▶ [PROBLEM STATEMENT]: Every line below that holds the string "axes" should be copied.

▶ [DATA PROVIDED]:
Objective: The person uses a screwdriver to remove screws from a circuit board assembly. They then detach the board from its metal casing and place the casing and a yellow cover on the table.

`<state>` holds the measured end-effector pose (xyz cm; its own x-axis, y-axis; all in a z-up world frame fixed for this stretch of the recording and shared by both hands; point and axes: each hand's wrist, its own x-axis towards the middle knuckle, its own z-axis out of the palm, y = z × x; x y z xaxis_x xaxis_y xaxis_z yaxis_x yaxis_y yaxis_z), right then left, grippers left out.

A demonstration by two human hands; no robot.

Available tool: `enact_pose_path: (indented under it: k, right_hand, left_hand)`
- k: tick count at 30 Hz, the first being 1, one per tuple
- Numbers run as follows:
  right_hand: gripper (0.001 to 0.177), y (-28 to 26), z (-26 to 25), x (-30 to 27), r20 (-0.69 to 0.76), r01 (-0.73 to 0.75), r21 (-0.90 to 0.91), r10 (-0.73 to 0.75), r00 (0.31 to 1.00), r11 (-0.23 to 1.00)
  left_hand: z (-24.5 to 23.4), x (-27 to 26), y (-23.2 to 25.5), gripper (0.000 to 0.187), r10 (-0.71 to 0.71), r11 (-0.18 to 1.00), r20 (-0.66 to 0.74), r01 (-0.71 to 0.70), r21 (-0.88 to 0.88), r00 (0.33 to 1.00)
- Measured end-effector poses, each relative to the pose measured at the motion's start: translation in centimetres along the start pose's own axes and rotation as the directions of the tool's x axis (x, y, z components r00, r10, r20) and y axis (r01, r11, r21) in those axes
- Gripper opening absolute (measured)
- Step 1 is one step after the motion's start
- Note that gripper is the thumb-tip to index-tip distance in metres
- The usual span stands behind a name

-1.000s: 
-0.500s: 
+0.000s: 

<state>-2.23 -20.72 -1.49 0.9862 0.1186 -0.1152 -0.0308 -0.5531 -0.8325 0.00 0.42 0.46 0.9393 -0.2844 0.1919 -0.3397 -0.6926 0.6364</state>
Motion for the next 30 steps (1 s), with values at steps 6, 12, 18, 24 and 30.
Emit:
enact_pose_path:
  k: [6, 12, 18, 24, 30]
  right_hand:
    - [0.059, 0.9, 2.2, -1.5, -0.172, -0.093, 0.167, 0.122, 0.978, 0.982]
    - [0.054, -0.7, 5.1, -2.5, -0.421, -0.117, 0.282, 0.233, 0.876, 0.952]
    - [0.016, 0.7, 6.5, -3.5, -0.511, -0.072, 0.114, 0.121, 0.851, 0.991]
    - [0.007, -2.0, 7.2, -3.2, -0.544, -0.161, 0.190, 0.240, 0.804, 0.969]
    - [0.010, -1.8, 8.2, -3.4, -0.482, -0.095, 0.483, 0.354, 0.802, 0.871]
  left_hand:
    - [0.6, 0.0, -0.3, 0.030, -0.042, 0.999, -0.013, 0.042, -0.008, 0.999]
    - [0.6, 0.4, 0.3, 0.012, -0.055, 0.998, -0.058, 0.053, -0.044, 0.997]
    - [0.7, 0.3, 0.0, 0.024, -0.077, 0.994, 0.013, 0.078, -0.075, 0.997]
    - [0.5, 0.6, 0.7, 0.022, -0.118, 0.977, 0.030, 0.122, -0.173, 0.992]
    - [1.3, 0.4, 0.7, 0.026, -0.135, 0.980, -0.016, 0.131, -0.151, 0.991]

▶ [EXERCISE OUTPUT]:
`<state>` holds the measured end-effector pose (xyz cm; its own x-axis, y-axis; all in a z-up world frame fixed for this stretch of the recording and shared by both hands; point and axes: each hand's wrist, its own x-axis towards the middle knuckle, its own z-axis out of the palm, y = z × x; x y z xaxis_x xaxis_y xaxis_z yaxis_x yaxis_y yaxis_z), right then left, grippers left out.
- Measured end-effector poses, each relative to the pose measured at the motion's start: translation in centimetres along the start pose's own axes and rotation as the directions of the tool's x axis (x, y, z components r00, r10, r20) and y axis (r01, r11, r21) in those axes

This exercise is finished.